• _Task requirements_: The full listing should be set down again without a single alteration.

• _Given material_:
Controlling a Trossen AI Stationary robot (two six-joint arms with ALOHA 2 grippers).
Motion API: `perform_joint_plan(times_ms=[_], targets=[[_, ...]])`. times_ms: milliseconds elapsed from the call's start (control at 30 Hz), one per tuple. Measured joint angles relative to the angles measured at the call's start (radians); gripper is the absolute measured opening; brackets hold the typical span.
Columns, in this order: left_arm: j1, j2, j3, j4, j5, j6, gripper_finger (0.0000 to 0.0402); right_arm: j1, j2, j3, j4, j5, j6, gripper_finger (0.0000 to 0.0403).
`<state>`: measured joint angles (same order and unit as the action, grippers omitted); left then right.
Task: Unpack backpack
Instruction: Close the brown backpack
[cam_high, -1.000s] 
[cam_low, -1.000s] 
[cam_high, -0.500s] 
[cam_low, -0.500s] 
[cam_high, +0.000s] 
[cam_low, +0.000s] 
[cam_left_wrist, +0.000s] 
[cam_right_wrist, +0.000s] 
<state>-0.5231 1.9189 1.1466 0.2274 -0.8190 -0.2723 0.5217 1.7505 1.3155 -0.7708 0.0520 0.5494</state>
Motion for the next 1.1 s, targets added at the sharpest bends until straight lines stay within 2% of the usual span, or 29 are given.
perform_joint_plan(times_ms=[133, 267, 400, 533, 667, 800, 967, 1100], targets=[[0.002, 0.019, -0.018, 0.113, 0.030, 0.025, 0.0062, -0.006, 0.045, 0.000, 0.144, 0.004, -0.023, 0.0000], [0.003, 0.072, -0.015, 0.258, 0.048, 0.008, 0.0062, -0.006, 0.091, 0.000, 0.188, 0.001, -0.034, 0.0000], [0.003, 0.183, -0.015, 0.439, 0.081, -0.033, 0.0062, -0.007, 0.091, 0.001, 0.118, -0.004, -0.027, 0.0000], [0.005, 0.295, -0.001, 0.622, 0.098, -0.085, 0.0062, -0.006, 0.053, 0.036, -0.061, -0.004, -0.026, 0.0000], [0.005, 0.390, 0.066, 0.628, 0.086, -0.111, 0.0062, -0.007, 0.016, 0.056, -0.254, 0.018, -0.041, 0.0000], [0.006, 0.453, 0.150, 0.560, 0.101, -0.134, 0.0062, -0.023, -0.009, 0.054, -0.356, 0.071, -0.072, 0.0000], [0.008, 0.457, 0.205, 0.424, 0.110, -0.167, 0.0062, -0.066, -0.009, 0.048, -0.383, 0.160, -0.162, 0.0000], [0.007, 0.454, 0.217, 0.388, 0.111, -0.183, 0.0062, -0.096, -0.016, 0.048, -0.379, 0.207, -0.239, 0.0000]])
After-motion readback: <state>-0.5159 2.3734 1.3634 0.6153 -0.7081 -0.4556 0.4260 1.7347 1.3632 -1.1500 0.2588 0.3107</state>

• _Output of the exercise_:
Controlling a Trossen AI Stationary robot (two six-joint arms with ALOHA 2 grippers).
Motion API: `perform_joint_plan(times_ms=[_], targets=[[_, ...]])`. times_ms: milliseconds elapsed from the call's start (control at 30 Hz), one per tuple. Measured joint angles relative to the angles measured at the call's start (radians); gripper is the absolute measured opening; brackets hold the typical span.
Columns, in this order: left_arm: j1, j2, j3, j4, j5, j6, gripper_finger (0.0000 to 0.0402); right_arm: j1, j2, j3, j4, j5, j6, gripper_finger (0.0000 to 0.0403).
`<state>`: measured joint angles (same order and unit as the action, grippers omitted); left then right.
Task: Unpack backpack
Instruction: Close the brown backpack
[cam_high, -1.000s] 
[cam_low, -1.000s] 
[cam_high, -0.500s] 
[cam_low, -0.500s] 
[cam_high, +0.000s] 
[cam_low, +0.000s] 
[cam_left_wrist, +0.000s] 
[cam_right_wrist, +0.000s] 
<state>-0.5231 1.9189 1.1466 0.2274 -0.8190 -0.2723 0.5217 1.7505 1.3155 -0.7708 0.0520 0.5494</state>
Motion for the next 1.1 s, targets added at the sharpest bends until straight lines stay within 2% of the usual span, or 29 are given.
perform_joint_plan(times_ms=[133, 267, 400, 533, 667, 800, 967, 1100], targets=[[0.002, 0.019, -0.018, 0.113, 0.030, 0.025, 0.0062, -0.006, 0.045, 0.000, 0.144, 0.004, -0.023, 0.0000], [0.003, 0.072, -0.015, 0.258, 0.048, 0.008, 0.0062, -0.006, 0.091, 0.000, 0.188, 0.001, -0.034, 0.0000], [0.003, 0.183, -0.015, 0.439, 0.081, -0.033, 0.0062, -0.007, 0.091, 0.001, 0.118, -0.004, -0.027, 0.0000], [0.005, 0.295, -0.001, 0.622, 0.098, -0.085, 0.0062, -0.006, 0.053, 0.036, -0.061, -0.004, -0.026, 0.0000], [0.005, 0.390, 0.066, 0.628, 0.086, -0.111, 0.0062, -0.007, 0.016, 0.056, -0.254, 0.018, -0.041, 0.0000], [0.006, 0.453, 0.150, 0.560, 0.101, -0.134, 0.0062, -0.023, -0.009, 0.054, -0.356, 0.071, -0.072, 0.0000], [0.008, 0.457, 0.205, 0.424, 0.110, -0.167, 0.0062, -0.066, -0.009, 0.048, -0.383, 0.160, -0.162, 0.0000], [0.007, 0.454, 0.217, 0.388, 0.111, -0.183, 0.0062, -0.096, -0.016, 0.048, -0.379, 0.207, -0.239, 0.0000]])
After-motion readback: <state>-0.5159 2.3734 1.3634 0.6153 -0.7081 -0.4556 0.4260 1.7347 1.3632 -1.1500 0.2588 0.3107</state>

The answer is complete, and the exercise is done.